Si un patient montre des symptômes de sepsis, une alerte est déclenchée auprès des médecins du service. Un médecin se rend au chevet du patient, où il doit compléter un court questionnaire sur l’état de celui-ci. C’est ensuite au professionnel de santé de décider s’il y a lieu d’administrer des antibiotiques au malade ou non.

Testé sur plus de 700.000 patients dans un essai clinique d’une durée de deux ans, l’algorithme s’est montré capable de détecter le sepsis 1,85 heure plus tôt en moyenne que dans les services sans algorithme, ce qui a permis de traiter les patients bien plus en amont. Comparé aux cas où le patient est décédé du sepsis, l’algorithme a même réussi à détecter le sepsis en moyenne six heures plus tôt que dans les soins traditionnels. Si bien que le taux de mortalité parmi les patients a été réduit de 18,2%, un nombre de vies sauvées dont se félicite le Dr Saria. « Dans le sepsis, chaque heure compte. C’est un formidable bond en avant qui va sauver des milliers de vies chaque année. » Les résultats de l’étude ont été publiés dans la revue Nature Medicine.

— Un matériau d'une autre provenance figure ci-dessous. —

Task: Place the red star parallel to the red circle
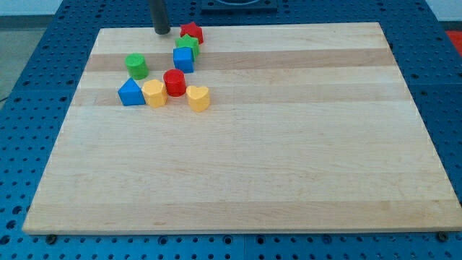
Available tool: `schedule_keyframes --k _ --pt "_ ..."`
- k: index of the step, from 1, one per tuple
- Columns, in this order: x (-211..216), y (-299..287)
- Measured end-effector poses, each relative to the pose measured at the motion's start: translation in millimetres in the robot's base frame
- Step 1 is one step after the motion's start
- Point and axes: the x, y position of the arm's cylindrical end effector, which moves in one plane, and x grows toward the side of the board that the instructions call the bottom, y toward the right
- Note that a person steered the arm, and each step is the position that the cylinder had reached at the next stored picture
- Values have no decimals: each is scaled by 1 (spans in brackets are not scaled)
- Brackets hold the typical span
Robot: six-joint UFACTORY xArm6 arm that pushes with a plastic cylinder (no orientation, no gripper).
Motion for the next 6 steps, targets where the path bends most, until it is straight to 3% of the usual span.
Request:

Un outil largement adopté en soins intensifs
L’algorithme a montré de bons résultats, avec un taux de sensibilité de 82% (ce qui signifie que dans 82% des cas, lorsque l’alarme s’est déclenchée, le patient souffrait effectivement d’un sepsis). Par ailleurs, à leur arrivée, les médecins ont pu confirmer directement dans la foulée qu’il s’agissait bien d’un sepsis dans 38% des cas.

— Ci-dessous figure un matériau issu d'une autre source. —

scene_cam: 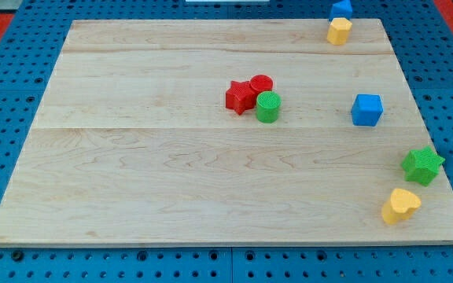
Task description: Move green star a bit left
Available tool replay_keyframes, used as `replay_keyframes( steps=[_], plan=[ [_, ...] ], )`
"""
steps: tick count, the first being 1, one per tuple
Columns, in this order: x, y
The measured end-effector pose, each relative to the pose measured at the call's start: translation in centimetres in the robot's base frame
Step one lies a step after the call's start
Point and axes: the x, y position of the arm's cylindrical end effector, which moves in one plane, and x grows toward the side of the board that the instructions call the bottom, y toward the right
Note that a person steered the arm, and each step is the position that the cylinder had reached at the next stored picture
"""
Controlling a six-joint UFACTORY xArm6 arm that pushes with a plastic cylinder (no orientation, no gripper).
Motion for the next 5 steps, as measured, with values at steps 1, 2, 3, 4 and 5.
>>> replay_keyframes(
  steps=[1, 2, 3, 4, 5],
  plan=[
    [4.8, 0.2],
    [4.4, -1.0],
    [4.1, -5.3],
    [4.1, -9.9],
    [3.0, -13.3]
  ],
)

Les auteurs ont réalisé une deuxième étude afin d’observer si les personnels de santé du service avaient adopté cet outil d’un nouveau genre ou non. Résultat : 89% des professionnels de santé ont montré une bonne acceptation de l’algorithme dans le service de soins intensifs. Un chiffre très encourageant, car l’intelligence artificielle n’est pour le moment presque pas utilisée en soins intensifs à l’hôpital. Elle est, en médecine, surtout utilisée pour mieux comprendre les maladies, comme le cancer ou les maladies rares, et mieux catégoriser les sous-groupes de patients. Au vu de ces résultats positifs, l’équipe va maintenant tenter d’adapter cette technologie à d’autres pathologies communes en soins intensifs, comme les escarres ou les syndromes de détresse respiratoire.